Getting started as a course sponsor
We need a date, course and place to start the process.
Preparation is the best way to succeed. We need 15 or more participants. Depending on the situation, the sponsor receives two free tuitions or the monetary equivalent. Depending on the size other parameters are made by agreement.
Finding a Date:
Dates often depend on location.
Be aware of holidays and breaks. June and December are rarely good months.
Course are best organized at least 6 months before the course date
o The room needs table or a writing space plan (not always a table) for each participant, enough floor space for the tables, mats, and for some movement.
o Each environment should include an outside space when possible for recreation at lunch and breaks.
o Obviously, a toilet needs to be available.
Issues to consider
o Adequate parking
o Easy access
o Environmental sensitivity issues
o Allowance of snacks and water
o Closeness to hotel, if necessary
o Natural light a plus
o Cost is a consideration since the location cost comes out of the sponsor’s monies.
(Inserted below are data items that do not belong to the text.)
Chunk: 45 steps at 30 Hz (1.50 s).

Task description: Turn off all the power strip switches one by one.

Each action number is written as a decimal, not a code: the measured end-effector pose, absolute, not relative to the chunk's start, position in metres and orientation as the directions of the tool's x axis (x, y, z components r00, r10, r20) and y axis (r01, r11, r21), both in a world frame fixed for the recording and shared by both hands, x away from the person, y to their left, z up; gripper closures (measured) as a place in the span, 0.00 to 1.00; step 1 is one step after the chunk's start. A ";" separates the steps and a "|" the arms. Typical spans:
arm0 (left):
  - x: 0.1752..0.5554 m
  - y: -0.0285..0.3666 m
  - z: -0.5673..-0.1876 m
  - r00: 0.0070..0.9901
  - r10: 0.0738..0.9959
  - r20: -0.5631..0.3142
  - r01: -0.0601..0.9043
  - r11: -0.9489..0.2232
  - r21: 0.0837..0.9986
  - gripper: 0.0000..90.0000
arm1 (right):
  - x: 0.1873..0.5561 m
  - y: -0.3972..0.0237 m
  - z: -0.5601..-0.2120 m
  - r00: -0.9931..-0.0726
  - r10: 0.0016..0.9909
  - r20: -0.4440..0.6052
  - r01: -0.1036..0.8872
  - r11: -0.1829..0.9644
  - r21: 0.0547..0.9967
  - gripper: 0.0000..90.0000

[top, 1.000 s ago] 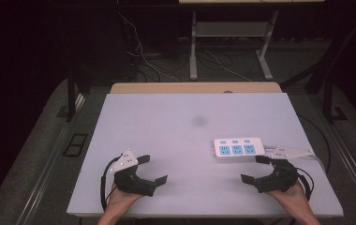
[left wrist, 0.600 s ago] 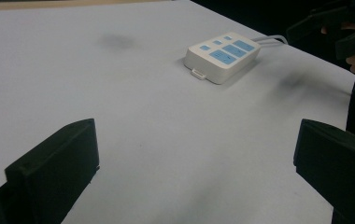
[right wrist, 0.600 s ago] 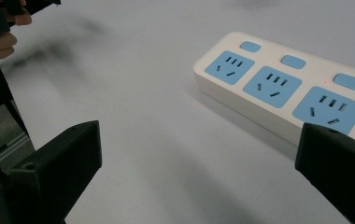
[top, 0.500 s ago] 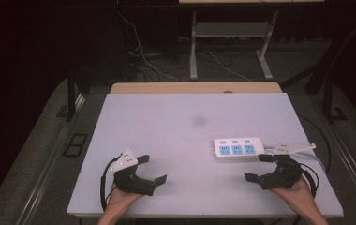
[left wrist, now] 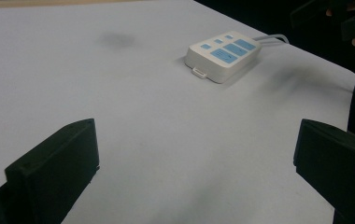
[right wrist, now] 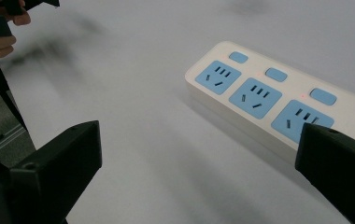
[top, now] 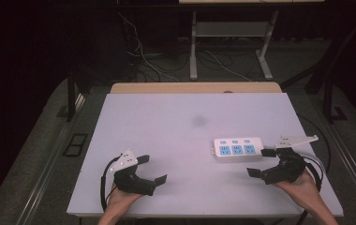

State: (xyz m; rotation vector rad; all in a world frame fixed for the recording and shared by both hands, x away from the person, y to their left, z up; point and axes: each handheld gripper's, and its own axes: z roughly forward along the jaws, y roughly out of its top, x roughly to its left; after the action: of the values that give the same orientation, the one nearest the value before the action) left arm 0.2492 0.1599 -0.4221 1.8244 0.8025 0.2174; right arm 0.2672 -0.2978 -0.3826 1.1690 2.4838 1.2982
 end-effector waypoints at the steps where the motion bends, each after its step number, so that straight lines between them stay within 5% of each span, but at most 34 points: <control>1: 0.249 0.160 -0.422 0.755 0.616 -0.223 0.419 -0.193 0.887 0.00 | 0.269 -0.298 -0.380 -0.702 0.671 0.239 0.581 0.345 0.737 0.01; 45: 0.251 0.159 -0.424 0.759 0.610 -0.225 0.425 -0.204 0.882 0.00 | 0.335 -0.295 -0.367 -0.727 0.660 0.189 0.597 0.472 0.649 0.00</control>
State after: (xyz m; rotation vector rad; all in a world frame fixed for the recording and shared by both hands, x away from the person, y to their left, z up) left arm 0.2508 0.1591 -0.4242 1.8374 0.8003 0.2063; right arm 0.3354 -0.2948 -0.3669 1.1206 2.6189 1.1012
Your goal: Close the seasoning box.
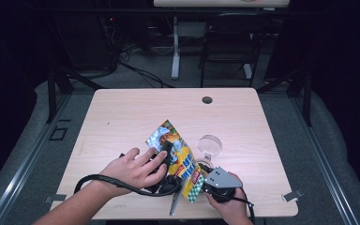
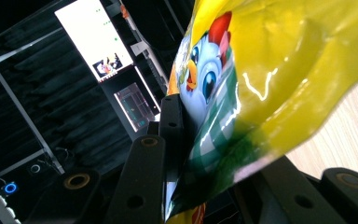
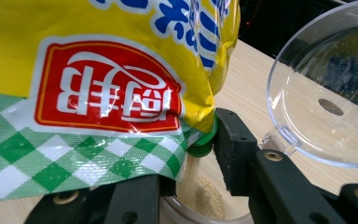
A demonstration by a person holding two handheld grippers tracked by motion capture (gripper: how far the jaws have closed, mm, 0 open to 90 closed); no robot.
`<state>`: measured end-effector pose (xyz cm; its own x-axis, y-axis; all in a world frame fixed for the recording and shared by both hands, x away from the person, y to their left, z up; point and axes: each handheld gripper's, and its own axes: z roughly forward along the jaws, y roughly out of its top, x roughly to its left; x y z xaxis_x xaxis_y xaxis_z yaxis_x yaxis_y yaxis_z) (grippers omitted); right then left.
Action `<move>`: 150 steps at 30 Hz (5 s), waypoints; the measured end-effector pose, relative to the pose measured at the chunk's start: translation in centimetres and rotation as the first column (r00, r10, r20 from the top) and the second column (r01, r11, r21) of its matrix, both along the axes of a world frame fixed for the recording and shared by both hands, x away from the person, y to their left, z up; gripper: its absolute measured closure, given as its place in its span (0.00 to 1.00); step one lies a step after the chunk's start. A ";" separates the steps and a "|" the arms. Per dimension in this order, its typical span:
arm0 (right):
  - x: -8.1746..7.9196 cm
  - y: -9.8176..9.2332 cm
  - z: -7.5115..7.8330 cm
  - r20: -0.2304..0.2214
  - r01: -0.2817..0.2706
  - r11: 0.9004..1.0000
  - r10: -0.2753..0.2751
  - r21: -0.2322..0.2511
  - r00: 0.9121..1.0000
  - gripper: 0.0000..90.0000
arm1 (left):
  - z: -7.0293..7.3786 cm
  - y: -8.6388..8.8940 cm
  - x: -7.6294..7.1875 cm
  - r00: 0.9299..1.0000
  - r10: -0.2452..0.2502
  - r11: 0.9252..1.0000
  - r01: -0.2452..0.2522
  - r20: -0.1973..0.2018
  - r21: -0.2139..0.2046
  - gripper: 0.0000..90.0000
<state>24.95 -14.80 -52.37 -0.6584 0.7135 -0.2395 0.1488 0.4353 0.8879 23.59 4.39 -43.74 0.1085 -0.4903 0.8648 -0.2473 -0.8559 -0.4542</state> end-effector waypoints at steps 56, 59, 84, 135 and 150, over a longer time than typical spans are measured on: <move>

Private, church or community meeting rooms may be less expensive than a hotel or commercial space.
The courses are either 6 or 12 hours long, which can be on 1 or 2 days (6 hours a day), usually on weekends. One popular arrangement for a 12 hour course starts Friday evening at 6:30 or 7:00 for 2 hours, all day Saturday 9-5 (7 hours with one hour lunch) and Sunday 1-4 (3 hours).
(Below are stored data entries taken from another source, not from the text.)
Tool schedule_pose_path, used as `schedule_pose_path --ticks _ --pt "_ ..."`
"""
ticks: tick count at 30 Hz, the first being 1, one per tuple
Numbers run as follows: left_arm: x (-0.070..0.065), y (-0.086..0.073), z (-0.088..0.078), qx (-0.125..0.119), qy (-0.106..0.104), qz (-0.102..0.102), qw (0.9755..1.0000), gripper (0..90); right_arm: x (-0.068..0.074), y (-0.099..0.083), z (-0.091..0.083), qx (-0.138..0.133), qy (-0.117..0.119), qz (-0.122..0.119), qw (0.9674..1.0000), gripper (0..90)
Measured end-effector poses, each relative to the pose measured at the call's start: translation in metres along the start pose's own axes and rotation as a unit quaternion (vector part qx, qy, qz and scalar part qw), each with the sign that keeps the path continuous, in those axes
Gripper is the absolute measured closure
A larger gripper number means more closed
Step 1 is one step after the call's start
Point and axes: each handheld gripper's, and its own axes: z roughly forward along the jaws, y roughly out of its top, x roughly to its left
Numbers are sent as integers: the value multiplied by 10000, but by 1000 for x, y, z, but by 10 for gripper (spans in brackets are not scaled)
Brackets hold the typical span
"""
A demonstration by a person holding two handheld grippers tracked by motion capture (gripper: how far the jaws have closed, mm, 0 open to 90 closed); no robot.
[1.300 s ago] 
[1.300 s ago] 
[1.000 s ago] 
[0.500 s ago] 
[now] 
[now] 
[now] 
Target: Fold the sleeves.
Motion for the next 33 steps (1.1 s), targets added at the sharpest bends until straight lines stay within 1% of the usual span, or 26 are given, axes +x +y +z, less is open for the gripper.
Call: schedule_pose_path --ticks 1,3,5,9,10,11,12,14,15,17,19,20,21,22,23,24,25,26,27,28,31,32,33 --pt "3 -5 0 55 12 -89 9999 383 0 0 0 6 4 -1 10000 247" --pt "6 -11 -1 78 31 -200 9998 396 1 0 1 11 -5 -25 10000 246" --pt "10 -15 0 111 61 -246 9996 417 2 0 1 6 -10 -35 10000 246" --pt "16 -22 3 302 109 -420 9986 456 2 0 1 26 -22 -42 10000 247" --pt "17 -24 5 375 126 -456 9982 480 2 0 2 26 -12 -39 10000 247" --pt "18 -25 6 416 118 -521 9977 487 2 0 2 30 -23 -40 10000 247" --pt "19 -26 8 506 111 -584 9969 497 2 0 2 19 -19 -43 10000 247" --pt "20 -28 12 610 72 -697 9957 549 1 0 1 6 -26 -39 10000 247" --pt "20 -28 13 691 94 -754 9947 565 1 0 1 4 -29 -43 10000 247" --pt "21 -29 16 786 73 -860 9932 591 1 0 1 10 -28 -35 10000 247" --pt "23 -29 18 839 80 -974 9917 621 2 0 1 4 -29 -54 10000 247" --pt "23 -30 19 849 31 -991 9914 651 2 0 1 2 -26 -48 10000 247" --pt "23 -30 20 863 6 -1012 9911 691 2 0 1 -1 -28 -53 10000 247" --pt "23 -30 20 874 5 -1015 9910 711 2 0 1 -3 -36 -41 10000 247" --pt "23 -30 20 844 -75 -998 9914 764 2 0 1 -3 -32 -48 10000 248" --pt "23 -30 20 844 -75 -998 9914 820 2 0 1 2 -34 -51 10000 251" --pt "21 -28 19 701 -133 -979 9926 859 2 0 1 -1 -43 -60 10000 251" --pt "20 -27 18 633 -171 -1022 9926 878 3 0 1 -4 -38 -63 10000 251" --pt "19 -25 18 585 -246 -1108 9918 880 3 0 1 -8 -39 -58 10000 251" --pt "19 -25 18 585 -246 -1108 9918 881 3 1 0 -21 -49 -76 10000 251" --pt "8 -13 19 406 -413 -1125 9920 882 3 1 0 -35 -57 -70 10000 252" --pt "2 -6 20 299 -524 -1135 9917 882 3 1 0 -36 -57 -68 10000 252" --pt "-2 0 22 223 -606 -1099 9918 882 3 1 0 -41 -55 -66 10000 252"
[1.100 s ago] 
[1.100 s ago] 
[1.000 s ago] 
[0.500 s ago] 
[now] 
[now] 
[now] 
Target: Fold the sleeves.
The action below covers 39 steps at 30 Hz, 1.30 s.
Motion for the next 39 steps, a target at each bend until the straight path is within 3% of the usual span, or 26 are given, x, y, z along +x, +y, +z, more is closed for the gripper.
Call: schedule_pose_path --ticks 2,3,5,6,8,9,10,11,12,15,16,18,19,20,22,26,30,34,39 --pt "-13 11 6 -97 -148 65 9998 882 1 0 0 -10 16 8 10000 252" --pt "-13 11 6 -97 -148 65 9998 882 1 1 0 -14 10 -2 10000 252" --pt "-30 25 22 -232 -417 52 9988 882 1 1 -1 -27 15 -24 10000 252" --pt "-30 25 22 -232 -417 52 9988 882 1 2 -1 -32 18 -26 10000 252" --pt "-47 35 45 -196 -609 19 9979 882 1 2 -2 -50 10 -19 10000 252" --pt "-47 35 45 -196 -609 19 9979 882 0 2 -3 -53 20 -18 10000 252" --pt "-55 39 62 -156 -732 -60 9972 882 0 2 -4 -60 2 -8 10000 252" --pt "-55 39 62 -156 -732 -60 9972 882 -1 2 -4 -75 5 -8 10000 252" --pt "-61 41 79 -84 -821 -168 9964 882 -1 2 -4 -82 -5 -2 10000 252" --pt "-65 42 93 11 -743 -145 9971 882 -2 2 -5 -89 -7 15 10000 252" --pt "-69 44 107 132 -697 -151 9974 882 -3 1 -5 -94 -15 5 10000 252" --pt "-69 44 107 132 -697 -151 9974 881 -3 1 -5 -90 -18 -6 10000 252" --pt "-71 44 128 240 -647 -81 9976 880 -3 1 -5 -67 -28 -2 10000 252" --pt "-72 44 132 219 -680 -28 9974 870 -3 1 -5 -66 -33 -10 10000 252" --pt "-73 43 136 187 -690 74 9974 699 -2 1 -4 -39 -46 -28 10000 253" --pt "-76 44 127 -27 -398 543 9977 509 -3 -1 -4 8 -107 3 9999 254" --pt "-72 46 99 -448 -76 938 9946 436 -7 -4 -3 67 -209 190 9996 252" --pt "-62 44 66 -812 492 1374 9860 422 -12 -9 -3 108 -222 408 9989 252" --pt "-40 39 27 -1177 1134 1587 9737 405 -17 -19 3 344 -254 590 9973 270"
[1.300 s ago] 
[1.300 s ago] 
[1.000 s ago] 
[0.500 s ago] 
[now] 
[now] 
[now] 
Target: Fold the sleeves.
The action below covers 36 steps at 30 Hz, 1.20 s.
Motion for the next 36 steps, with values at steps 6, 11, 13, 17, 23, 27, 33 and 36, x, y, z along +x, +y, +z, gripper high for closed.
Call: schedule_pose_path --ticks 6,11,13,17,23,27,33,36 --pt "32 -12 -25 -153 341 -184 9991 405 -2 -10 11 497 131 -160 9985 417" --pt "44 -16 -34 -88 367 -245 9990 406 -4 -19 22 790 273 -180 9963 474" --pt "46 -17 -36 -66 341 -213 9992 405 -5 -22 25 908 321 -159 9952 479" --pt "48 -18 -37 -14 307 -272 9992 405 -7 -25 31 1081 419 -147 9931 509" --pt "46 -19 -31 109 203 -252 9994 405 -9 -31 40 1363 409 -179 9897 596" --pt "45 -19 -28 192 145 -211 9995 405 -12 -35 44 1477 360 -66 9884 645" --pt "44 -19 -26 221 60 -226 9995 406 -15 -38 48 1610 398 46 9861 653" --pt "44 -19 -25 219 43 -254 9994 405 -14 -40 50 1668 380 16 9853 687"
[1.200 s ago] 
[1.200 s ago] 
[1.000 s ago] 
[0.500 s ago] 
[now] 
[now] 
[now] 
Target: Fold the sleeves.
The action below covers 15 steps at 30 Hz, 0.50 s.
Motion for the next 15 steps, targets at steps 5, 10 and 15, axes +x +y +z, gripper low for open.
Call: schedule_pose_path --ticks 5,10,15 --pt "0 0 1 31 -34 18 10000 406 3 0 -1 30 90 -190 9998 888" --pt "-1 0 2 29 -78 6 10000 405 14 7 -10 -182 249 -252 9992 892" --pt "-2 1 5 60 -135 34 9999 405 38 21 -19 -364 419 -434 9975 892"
Most weekends are open, but beware of holidays, especially local celebrations or conferences that can interfere with attendance. Use a calendar that lists most holidays to plan. When dates are agreed on, call or email our office to ensure the date is available. We will email you an agreement and the brochure template, if desired. Important: Read the entire brochure for any other changes or typos.
Finding at least 15 paying attendees
o Email the brochure to your email lists at least 2 to 3 times before a course. The first time is 2-3 months before course, next 6 weeks before, then 3 to 4 weeks later, right before the early registration expires.
o If you want more attendees than those in your team, email or mail the brochure to any local practices that may have an interest, such as, OT, PT, Educators (esp. Montessori and Waldorf schools), public schools, colleges with OT and PT schools, psychologists, alternative health practitioners, speech therapists, chiropractors, massage therapists, music and art therapists. Also association for different neurodevelopmental differences, such as, autism or ADHD, may agree to post the course in a newsletter or calendar.
o Ideally, these places are emailed, regular mailed, and even visited to drop off materials. The more face time and familiarity with the representative person, the more increased participation.
o It can be a good idea to have a free community meeting or tea to introduce the basic idea and the importance of the courses. This can be a relaxed affair at the location, a home or a free community room.